Like many others, I've recently enjoyed chess a lot.

Like many others, I've recently enjoyed data science a lot.

Like many others, I enjoy shoe-horned analogies, but hear me out on this one.

Learning about chess has taught me a lot about data science.

The Rules

Don't worry. I am not going to explain the rules of chess to you.

However, the rules are relatively straightforward, and anyone above Elo 500 arguably understands how the pieces move.

At that point, people learned all the individual movement types and probably also about castling.

Then around an ELO of 1000, people learn about En Passant and will never miss a chance to use it. Ever. Probably until they played another 100 games and get slightly bored of the move.

That's all there is to chess, right?

I mean, yes, sure, except for all the strategy and tactics.

Playing someone outside of your ELO feels like having your mind read. Every move you deliberate on they have an immediate and significantly better response to.

Levels of Understanding

Professional chess players study something called theory. Yes, chess theory.

How does a particular movie sequence impact the long-term outcome of the game? How can I incrementally improve my position and maybe even win a pawn?

I, on the other hand, sometimes lose a queen, the most powerful piece, in a one-move blunder.

Would reading a 400-page book on the intricacies of the move Queen on B6 help me? Absolutely not.

I don't have the necessary context that this book could live in. There is no fertile ground this new-found knowledge could fall upon.

Finally, the data science analogy starts. You made it!

The Intricacies of Queen to B6

Chess pieces chilling on the board

This is the reason we teach strong fundamentals to beginners in data science.

Focus on fundamentals like:

  • Keep models simple at first to avoid overfitting.

  • Always use proper model validation, like I lay out in my Understanding Machine Learning Validation ebook.

  • Use exploratory data analysis to get a feel for the data and test how well it was cleaned.

A beginner data scientist has no context for the intricacies of the difference between a K-Fold and a Group Shuffle Fold validation scheme.

A beginner chess player benefits most from learning solid openings and not blundering queens in one move.

Good habits.

Solid foundations.

Constant Improvements - Continuous Learning

Data science is a practice. Just like chess, you get better by studying, but in the end, you need practice.

How many times have I sat through a Gotham Chass Recap video where Levy says:

and this move has never been played before!

No recorded game has reached the state of the board, despite millions of people playing this game through the decades.

Every analysis is ever so slightly different, just like many games in chess will teach you a new way you don't want to lose again.

This is why I advocate for learning with applied projects and incrementally more challenging pieces of work.

Replace me with a Computer

Cute doggie at a computer

My current skill level in chess is on a level where a chess program on a graphing calculator could beat me.

Can you automate large parts of data science analysis?

Yes.

Are those the bits that will replace a team of experienced data scientists?

No.

Data Science is more than just the analysis.

It is about asking whether a question is even worth asking. It is about finding the hidden patterns in data, like finding a systematic pattern in missing variables.

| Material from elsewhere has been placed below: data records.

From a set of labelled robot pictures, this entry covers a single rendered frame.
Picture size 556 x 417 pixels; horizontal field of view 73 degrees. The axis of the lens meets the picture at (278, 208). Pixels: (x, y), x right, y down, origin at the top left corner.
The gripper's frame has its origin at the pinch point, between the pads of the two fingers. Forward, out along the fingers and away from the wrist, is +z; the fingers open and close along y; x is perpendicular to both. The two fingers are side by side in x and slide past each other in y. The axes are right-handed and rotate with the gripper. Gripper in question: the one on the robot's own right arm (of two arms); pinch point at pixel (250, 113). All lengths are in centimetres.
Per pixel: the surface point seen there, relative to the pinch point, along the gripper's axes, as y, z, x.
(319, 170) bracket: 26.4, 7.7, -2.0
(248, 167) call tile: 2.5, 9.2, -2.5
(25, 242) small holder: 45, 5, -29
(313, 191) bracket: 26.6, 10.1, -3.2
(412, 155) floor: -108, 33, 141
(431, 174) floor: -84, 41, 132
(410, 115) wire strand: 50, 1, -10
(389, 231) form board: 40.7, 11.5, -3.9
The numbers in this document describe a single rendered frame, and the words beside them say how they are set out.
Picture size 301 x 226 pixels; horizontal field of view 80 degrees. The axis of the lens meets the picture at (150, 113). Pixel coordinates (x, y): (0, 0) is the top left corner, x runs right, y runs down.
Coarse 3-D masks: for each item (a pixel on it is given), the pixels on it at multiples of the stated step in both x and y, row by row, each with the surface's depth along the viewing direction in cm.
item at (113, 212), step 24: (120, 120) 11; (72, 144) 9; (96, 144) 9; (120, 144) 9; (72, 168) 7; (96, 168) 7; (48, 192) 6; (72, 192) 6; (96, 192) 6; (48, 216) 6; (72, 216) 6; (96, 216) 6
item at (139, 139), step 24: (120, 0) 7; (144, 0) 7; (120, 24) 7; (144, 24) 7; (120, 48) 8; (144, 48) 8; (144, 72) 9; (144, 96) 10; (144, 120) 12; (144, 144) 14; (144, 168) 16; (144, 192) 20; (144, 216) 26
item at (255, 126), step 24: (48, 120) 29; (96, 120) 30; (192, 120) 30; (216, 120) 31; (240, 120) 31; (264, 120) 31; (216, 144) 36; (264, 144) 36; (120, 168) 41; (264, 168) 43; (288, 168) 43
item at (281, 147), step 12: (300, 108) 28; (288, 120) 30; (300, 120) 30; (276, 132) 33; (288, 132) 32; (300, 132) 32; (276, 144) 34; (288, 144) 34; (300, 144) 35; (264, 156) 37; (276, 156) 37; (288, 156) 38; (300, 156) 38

While machine learning and data science principles are important and powerful tools, it takes skill to iterate on the EDA or model architectures in the machine learning setup.

And don't get me started on any problem that isn't a table or a regularly sampled cube. Looking at you weather data!

Move 37

I love machine learning. I loved watching Alpha Go play Move 37 in a game I barely grasped and every commentator losing their mind over the creativity of a computer program in the game of Go.

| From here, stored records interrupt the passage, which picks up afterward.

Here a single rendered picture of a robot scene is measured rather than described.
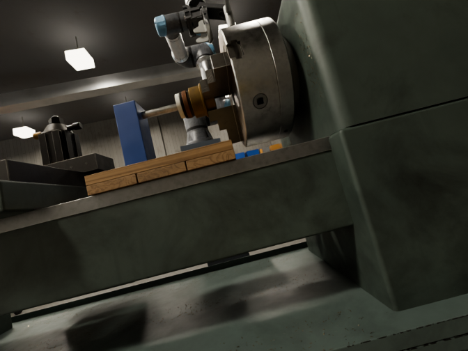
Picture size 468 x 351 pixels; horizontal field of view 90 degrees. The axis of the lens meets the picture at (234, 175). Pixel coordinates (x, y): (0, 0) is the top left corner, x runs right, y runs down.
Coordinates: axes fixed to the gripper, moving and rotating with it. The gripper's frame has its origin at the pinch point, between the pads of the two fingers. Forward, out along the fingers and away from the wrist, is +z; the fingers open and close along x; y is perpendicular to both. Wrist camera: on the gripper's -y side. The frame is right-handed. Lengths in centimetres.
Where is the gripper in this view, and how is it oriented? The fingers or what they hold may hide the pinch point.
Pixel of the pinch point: (212, 39)
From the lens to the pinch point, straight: 92.4
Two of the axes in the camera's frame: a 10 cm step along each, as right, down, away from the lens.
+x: -0.9, -4.1, -9.1
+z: 2.3, 8.8, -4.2
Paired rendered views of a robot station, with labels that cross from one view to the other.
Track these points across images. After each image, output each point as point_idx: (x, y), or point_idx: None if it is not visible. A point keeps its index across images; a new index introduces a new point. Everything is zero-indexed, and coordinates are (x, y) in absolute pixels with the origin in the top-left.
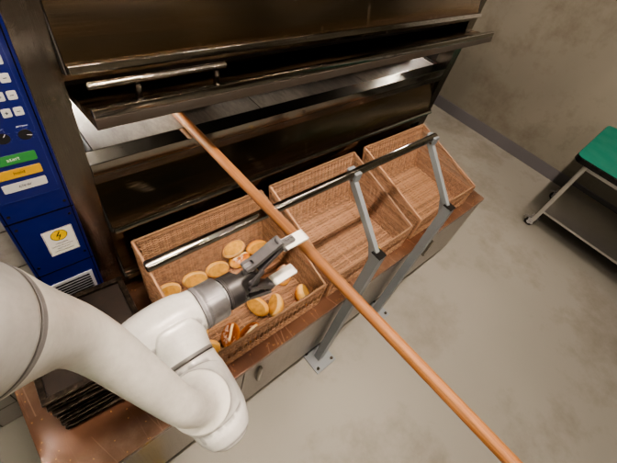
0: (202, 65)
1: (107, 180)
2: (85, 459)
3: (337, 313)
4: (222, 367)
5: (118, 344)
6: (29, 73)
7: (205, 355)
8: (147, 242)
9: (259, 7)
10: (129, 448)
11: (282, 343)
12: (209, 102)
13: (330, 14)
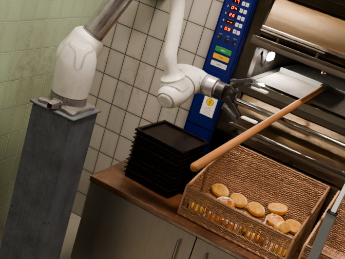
0: (311, 47)
1: (247, 93)
2: (112, 180)
3: None
4: (188, 83)
5: (179, 9)
6: (252, 24)
7: (188, 79)
8: (237, 149)
9: None
10: (125, 191)
11: (231, 247)
12: (301, 60)
13: None

I love automating everything I can.

I think many jobs will slowly be automated included some parts of data science over time.

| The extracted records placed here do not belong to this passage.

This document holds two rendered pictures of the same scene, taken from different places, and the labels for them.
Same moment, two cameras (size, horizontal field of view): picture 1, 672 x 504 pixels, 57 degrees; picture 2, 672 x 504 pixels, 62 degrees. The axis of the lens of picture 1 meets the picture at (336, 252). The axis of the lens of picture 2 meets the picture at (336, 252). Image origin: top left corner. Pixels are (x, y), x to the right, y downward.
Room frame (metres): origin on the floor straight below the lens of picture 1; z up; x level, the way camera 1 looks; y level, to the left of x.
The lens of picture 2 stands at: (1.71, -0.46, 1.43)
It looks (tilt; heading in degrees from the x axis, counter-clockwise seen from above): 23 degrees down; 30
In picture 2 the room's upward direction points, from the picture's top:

In the end, there will be space for human innovation and understanding, particularly in complex topics, for quite some time.

Also, who would want to miss the fun drama around chess tournaments or the incredibly entertaining Tiktoks from Ilona Maher from the US Rugby Team. Humans can be very entertaining.

Human creativity should not be under-estimated. Neither in Tiktoks, Chess, nor Data Science.

Is it worth it?

Yes.

Chess is a lot of fun.

Yes.

Data Science can be very full-filling.

Yes.

Machine Learning is what I work in now and it feels like my brain is being challenged every day.

Learning any of these is a fantastic journey and have enriched my life.